# Quick question



## Marlo95 (Jul 29, 2014)

Hello everyone, I'm on my first ever DWC grow and I absolutely love it! I use general hydroponics nutrients and it works pretty well. My main question is basically. How do I know where my ppm should be? I recently have an incident with one of my plants that made the lower leaves turn yellow and a couple died because I wasn't feeding them enough. Since I use general hydroponics I use a chart that tells me when and how much to feed but the chart tells me to use more than I should because they want buyers to use more product even if the plant doesn't need it. I know all about ppm and ph but I don't know about EC. what is EC? What's the purpose? And how do I know how many ppm to add? 

View attachment image.jpg


----------



## The Hemp Goddess (Jul 30, 2014)

PPMs is basically the same thing as EC--it measures the amount of dissolved solids in your water or nutrient solution.  

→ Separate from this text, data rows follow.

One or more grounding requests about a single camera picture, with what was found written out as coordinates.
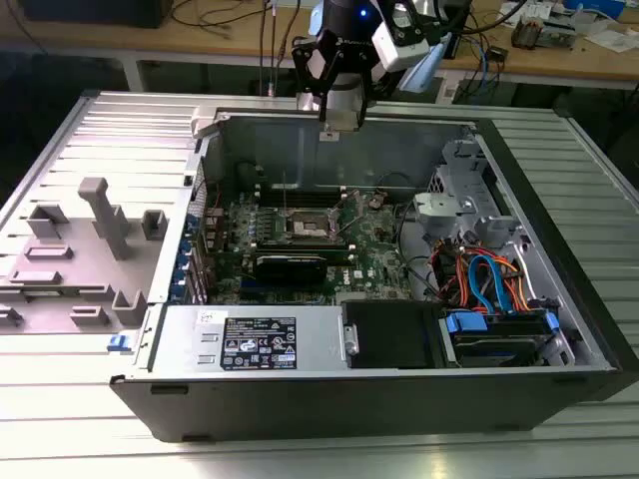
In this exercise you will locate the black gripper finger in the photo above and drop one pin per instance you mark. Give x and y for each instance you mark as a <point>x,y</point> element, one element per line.
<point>325,105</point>
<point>364,102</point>

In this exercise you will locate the metal locking lever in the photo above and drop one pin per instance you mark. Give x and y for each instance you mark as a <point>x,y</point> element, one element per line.
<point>284,192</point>

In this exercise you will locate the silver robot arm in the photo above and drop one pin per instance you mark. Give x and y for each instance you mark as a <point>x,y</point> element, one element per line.
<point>344,95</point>

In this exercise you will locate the pale blue teach pendant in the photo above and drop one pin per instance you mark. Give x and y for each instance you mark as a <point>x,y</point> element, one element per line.
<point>424,67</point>

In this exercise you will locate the round coin battery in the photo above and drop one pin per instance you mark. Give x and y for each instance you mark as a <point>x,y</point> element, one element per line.
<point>378,200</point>

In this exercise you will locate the tall black box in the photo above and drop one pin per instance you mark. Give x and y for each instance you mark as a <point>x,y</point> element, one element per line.
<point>456,30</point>

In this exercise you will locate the silver drive cage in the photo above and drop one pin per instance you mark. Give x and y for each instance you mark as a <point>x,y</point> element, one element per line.
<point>449,209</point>

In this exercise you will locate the small black adapter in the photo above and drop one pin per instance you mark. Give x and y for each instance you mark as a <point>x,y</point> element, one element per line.
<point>498,53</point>

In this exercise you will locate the green motherboard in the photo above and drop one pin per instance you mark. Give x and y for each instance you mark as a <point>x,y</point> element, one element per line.
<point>379,244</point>

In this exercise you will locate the green RAM stick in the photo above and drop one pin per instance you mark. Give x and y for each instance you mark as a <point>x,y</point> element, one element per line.
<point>337,253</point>

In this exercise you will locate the black graphics card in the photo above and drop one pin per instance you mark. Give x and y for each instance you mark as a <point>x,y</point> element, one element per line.
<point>289,272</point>

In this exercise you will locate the finned cooler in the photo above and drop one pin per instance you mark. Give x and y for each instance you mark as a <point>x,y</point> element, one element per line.
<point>526,32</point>

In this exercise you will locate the wooden desk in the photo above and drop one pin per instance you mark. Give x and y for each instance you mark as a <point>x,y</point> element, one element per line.
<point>549,62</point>

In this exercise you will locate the grey circuit device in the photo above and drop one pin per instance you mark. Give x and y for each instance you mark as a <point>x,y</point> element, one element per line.
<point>561,35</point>

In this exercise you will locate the black plastic shroud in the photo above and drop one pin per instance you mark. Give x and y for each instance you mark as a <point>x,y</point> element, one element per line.
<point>389,334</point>

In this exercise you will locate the wide black box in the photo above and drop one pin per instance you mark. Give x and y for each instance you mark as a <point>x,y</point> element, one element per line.
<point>100,12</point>

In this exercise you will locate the white paper sheet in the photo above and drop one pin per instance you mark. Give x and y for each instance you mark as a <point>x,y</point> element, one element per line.
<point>614,41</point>

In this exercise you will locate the grey power supply unit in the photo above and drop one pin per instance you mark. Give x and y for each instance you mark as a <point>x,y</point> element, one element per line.
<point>185,339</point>

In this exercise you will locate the hard disk in blue carrier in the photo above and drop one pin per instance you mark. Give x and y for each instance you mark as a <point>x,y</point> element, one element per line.
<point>499,344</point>

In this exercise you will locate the black PC case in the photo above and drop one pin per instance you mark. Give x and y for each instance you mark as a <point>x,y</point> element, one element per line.
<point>349,409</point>

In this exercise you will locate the grey parts rack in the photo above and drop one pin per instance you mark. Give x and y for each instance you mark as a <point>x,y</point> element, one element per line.
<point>75,279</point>

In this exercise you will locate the blue case latch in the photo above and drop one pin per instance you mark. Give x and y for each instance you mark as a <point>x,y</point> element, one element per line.
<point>119,342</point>

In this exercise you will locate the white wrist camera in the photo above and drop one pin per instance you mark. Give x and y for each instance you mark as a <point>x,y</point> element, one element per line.
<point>402,52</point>

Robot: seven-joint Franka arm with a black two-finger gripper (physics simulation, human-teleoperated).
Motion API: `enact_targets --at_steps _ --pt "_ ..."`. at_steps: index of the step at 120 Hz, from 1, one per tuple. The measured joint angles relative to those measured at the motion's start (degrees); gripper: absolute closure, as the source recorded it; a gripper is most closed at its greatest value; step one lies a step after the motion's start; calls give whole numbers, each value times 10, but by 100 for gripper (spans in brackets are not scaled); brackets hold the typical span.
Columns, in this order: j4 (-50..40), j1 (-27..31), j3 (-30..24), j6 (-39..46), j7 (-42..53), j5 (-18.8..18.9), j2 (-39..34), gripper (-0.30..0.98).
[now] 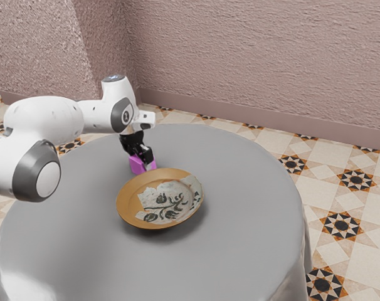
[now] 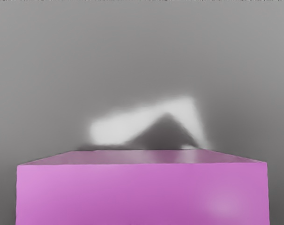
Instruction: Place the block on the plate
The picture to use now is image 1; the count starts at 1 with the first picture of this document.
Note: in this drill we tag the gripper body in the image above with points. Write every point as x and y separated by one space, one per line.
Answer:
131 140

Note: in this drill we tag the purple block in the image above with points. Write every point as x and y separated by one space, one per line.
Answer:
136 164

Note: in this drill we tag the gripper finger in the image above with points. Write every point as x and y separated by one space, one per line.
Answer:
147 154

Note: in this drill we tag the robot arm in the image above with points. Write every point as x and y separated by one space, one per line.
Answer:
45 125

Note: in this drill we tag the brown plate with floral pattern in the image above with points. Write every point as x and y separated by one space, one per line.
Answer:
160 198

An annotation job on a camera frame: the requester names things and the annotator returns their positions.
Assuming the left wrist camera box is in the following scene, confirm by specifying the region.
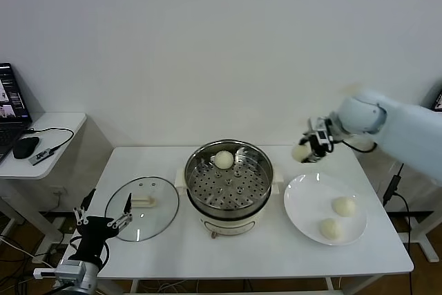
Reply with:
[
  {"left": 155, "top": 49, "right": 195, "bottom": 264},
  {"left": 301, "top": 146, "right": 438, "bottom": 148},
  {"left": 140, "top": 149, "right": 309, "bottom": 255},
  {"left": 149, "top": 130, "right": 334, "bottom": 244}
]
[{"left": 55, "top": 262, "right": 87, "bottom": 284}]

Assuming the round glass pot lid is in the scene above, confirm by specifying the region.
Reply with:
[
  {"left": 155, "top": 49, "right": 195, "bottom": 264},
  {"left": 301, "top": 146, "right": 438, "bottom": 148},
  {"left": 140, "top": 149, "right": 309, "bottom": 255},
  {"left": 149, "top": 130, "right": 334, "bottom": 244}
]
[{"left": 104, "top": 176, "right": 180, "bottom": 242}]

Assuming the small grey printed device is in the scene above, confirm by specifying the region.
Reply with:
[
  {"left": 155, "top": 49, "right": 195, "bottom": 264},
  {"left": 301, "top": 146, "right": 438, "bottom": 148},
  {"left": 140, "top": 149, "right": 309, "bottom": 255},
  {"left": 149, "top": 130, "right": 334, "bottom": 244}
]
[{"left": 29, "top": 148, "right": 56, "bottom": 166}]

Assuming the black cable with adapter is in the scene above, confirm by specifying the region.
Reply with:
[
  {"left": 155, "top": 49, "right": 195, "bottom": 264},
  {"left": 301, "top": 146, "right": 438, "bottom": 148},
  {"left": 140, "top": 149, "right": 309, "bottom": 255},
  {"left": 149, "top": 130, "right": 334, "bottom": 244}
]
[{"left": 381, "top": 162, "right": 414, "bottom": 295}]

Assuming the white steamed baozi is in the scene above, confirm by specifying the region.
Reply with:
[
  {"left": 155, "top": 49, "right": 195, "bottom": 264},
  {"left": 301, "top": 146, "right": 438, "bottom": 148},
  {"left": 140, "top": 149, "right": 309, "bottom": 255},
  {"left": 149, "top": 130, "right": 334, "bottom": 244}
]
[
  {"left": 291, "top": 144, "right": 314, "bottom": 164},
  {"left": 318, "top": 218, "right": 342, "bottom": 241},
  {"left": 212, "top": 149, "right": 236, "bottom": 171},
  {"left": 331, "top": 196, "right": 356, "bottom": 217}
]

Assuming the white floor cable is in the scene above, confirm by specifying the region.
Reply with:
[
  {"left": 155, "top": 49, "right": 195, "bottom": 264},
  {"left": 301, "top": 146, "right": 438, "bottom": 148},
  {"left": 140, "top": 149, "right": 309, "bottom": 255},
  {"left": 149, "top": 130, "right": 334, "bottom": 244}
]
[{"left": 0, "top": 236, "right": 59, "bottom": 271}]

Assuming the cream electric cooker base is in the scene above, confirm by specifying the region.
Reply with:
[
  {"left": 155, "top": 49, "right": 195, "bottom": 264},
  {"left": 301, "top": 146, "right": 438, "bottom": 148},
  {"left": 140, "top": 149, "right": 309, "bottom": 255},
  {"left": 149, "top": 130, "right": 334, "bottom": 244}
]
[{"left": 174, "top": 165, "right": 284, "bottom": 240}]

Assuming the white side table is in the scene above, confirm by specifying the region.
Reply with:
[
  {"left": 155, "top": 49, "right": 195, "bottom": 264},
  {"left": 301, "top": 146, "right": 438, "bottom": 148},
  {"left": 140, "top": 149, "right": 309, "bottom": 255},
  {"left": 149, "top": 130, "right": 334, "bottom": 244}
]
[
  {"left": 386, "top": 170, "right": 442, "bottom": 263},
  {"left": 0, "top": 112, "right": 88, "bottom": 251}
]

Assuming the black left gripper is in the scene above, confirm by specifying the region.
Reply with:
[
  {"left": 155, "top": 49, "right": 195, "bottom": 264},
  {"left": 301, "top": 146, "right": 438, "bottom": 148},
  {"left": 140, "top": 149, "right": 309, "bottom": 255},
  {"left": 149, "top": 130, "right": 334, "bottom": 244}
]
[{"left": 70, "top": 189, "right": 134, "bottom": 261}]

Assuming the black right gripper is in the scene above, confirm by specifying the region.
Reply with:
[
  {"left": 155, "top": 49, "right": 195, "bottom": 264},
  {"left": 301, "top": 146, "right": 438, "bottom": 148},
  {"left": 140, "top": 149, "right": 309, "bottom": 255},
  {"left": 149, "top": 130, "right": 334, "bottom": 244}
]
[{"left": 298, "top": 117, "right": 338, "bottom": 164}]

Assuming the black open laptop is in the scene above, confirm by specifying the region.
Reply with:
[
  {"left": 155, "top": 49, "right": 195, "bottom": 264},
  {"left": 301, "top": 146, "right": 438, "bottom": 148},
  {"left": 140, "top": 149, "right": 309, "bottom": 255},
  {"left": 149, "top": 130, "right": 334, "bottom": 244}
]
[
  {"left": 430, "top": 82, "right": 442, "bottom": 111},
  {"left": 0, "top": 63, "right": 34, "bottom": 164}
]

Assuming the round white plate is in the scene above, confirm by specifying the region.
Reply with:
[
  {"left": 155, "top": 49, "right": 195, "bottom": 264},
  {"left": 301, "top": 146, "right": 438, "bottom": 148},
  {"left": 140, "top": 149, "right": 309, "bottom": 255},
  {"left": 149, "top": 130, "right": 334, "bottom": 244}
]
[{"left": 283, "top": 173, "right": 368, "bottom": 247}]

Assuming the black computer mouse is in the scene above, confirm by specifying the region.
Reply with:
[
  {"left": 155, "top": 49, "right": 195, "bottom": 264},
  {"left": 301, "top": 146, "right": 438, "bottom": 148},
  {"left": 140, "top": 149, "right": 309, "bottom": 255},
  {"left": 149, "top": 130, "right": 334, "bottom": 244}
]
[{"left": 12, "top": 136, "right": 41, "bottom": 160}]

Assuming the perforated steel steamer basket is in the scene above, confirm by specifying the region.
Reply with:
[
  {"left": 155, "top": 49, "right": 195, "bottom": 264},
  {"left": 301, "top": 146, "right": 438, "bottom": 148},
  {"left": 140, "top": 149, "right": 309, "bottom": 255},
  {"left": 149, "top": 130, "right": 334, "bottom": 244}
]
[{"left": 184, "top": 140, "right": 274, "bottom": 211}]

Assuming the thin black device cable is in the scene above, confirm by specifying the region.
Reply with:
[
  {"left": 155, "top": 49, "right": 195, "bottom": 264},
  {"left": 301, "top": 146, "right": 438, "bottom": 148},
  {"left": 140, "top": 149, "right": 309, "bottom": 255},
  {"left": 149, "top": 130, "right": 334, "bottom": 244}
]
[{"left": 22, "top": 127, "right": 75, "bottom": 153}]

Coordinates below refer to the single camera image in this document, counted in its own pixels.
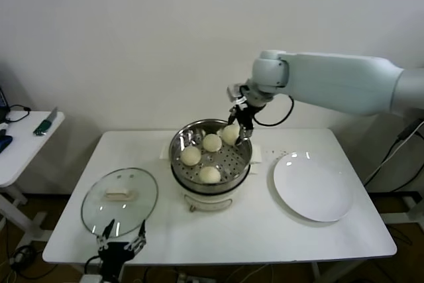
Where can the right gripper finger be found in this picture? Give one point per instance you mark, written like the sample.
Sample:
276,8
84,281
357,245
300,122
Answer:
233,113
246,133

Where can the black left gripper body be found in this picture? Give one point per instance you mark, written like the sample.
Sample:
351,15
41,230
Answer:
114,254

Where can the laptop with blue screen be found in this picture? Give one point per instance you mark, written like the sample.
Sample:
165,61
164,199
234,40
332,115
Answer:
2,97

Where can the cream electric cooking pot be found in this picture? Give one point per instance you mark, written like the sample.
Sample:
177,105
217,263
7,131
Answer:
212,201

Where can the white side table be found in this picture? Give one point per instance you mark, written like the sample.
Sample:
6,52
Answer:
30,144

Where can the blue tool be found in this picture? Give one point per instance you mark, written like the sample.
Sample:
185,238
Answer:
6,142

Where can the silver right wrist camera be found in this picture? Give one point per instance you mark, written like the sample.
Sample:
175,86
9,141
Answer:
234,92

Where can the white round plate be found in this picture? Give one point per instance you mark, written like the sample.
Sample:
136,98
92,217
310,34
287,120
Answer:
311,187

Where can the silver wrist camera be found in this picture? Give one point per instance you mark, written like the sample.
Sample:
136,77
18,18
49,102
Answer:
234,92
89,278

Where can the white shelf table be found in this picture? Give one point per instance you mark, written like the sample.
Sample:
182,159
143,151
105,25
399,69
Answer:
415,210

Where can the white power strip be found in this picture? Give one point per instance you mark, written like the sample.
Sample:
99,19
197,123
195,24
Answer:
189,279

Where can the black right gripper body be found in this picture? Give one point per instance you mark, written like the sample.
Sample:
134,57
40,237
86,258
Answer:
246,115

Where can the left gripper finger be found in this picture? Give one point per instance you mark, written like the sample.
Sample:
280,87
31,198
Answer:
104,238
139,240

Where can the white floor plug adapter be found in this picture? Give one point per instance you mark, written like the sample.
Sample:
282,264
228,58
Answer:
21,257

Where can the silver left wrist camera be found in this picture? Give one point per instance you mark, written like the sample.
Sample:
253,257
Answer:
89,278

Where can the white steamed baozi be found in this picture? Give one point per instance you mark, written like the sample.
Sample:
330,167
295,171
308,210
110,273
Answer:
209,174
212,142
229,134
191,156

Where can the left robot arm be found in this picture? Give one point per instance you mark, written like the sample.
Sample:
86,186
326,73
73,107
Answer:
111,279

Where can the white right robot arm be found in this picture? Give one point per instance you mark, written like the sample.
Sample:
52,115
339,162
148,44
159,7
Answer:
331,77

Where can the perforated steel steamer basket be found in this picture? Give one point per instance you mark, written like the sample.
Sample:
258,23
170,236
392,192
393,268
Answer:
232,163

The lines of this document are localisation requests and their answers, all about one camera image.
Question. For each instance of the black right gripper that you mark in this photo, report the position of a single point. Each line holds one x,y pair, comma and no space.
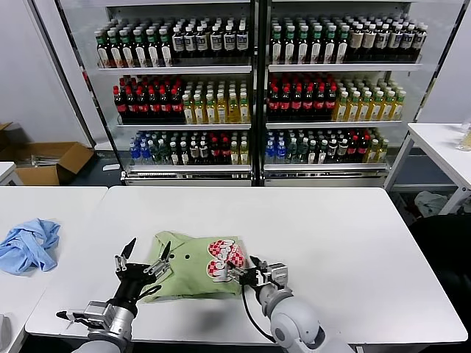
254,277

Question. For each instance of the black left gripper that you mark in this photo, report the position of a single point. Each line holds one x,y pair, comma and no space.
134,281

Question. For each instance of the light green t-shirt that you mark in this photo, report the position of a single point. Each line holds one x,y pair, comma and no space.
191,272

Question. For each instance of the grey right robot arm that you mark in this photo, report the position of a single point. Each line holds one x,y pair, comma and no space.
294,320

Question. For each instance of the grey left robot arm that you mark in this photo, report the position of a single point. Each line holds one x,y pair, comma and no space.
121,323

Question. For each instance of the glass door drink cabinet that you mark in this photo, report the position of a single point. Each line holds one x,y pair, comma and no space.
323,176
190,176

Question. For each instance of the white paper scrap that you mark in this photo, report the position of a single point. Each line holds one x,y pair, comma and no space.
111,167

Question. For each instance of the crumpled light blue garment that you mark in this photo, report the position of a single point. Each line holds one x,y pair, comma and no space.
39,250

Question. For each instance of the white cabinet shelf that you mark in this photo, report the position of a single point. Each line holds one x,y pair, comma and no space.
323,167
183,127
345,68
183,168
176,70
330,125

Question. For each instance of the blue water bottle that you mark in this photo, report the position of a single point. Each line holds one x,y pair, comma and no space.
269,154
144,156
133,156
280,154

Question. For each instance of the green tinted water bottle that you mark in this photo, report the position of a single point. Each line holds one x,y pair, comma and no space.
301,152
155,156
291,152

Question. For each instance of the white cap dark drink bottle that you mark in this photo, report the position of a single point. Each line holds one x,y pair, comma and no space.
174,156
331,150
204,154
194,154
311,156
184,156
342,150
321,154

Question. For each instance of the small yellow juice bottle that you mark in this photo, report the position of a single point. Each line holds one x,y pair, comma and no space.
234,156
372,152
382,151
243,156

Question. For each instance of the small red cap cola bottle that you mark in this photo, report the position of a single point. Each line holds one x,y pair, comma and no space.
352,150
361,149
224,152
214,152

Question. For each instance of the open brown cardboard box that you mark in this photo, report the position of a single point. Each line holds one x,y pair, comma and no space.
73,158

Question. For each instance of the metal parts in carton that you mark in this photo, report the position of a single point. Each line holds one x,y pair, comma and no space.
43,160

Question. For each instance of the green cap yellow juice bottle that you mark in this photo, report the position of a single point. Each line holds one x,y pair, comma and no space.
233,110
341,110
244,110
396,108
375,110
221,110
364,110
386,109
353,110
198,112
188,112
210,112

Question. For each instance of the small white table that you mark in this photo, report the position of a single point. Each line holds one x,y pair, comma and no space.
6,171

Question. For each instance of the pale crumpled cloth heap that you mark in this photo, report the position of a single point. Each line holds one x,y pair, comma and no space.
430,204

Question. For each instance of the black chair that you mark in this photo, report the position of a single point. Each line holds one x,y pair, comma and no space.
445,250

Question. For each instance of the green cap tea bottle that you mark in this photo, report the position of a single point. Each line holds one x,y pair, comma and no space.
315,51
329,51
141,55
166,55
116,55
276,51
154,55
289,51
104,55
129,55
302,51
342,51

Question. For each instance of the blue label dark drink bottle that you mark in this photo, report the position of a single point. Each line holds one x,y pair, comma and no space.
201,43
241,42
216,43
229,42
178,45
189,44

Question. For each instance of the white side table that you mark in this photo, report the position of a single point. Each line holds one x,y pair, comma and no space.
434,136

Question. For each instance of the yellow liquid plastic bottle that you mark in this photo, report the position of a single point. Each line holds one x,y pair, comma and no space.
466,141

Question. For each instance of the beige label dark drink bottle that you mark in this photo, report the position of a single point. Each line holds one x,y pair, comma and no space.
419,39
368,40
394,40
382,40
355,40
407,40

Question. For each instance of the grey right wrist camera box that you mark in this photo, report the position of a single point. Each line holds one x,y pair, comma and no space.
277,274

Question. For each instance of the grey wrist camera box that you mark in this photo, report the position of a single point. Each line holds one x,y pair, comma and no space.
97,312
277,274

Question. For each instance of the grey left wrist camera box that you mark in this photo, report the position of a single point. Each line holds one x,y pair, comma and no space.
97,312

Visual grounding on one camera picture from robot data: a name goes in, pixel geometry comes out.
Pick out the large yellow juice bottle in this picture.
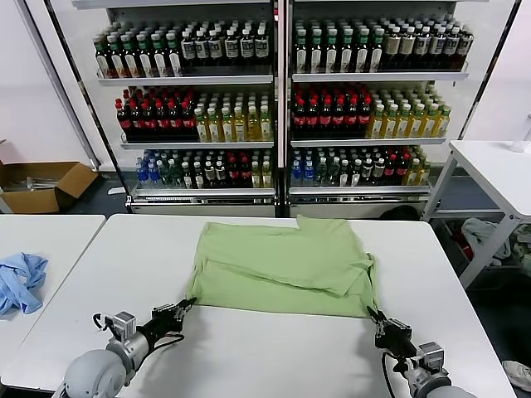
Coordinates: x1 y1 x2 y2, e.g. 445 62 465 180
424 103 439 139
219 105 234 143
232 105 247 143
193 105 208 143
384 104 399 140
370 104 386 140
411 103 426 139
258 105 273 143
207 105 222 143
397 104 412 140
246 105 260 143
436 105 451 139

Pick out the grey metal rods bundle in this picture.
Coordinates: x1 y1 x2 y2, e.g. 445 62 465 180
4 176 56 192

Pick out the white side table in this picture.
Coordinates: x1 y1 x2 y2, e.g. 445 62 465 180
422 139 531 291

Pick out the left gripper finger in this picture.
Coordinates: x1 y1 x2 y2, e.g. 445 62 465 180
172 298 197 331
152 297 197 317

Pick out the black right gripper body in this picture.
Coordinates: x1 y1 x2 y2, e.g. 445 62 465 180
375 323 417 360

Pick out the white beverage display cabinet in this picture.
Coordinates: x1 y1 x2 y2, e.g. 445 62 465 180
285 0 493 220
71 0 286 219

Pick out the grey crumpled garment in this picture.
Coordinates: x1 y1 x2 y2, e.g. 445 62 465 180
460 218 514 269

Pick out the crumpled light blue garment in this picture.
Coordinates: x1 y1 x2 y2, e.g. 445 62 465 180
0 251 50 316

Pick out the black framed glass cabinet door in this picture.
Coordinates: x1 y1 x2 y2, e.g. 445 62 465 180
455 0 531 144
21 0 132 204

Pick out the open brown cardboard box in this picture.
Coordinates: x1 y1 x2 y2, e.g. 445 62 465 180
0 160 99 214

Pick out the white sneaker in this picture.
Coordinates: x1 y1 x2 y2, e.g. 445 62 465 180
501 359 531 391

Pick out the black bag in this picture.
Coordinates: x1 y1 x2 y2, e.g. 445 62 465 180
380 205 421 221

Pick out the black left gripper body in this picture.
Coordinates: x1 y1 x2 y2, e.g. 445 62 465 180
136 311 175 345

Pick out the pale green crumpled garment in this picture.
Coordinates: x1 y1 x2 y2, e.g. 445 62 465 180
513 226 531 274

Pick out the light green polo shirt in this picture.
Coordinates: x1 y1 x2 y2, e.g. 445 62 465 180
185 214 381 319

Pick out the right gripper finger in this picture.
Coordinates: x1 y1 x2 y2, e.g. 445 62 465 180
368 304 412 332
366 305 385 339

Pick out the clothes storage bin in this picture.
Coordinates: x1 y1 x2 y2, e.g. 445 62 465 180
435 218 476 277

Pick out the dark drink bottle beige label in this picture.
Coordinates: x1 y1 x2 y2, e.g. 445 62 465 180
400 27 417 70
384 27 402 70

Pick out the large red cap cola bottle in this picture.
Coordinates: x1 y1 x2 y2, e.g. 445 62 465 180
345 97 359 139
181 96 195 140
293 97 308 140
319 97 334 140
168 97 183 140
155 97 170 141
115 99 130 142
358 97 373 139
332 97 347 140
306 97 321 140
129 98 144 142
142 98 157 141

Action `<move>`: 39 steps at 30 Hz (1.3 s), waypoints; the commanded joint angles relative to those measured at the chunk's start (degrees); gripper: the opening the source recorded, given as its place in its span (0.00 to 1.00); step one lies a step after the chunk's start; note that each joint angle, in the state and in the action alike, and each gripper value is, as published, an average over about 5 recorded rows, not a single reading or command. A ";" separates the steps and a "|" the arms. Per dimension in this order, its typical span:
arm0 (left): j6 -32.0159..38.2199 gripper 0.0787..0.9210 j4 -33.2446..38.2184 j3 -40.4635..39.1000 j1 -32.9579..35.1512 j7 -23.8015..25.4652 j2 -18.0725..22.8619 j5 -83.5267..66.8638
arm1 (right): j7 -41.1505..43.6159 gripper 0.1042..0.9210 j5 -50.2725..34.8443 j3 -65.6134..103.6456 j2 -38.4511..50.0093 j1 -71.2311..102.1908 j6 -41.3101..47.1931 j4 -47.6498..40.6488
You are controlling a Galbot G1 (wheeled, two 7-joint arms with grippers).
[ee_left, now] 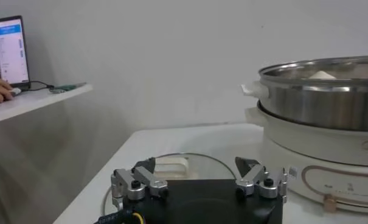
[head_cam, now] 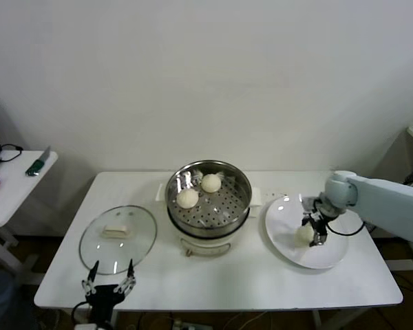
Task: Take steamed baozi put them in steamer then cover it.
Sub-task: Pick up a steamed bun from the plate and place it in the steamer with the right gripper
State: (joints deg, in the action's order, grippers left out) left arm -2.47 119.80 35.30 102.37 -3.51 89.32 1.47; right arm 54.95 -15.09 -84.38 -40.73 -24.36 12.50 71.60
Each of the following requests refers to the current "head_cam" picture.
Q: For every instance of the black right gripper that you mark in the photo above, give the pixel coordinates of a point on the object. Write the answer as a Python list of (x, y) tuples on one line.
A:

I do have to say that I do not agree with this statement:  "Since I use general hydroponics I use a chart that tells me when and how much to feed but the chart tells me to use more than I should because they want buyers to use more product even if the plant doesn't need it."  It would be foolhardy for the companies to recommend more than the plant can use.  The plant does not just sluff off excess nutrients--it burns the plant and in fact, too many nutrients can kill a plant.  I like to keep increasing my ppms until I see a little nute burn and then back off.  I find it interesting that the labels on the nutrients have different nutrient amounts than the schedule you posted--recommended amounts for established vegging plants is 15 ml grow, 10 ml micro, and 5 ml bloom per gal of water.  During flowering the amounts of grow and bloom are changed and the micro stays the same.  I also find that I need to add Cal-Mag during flowering with GH 3 part.    This gives me about a 1200-1500 ppm level in flowering and around 800-1000 in veg.  I use only the 3 part and Cal-Mag and not all those other additives.


----------



## Marlo95 (Jul 30, 2014)

The Hemp Goddess said:


> PPMs is basically the same thing as EC--it measures the amount of dissolved solids in your water or nutrient solution.
> 
> I do have to say that I do not agree with this statement:  "Since I use general hydroponics I use a chart that tells me when and how much to feed but the chart tells me to use more than I should because they want buyers to use more product even if the plant doesn't need it."  It would be foolhardy for the companies to recommend more than the plant can use.  The plant does not just sluff off excess nutrients--it burns the plant and in fact, too many nutrients can kill a plant.  I like to keep increasing my ppms until I see a little nute burn and then back off.  I find it interesting that the labels on the nutrients have different nutrient amounts than the schedule you posted--recommended amounts for established vegging plants is 15 ml grow, 10 ml micro, and 5 ml bloom per gal of water.  During flowering the amounts of grow and bloom are changed and the micro stays the same.  I also find that I need to add Cal-Mag during flowering with GH 3 part.    This gives me about a 1200-1500 ppm level in flowering and around 800-1000 in veg.  I use only the 3 part and Cal-Mag and not all those other additives.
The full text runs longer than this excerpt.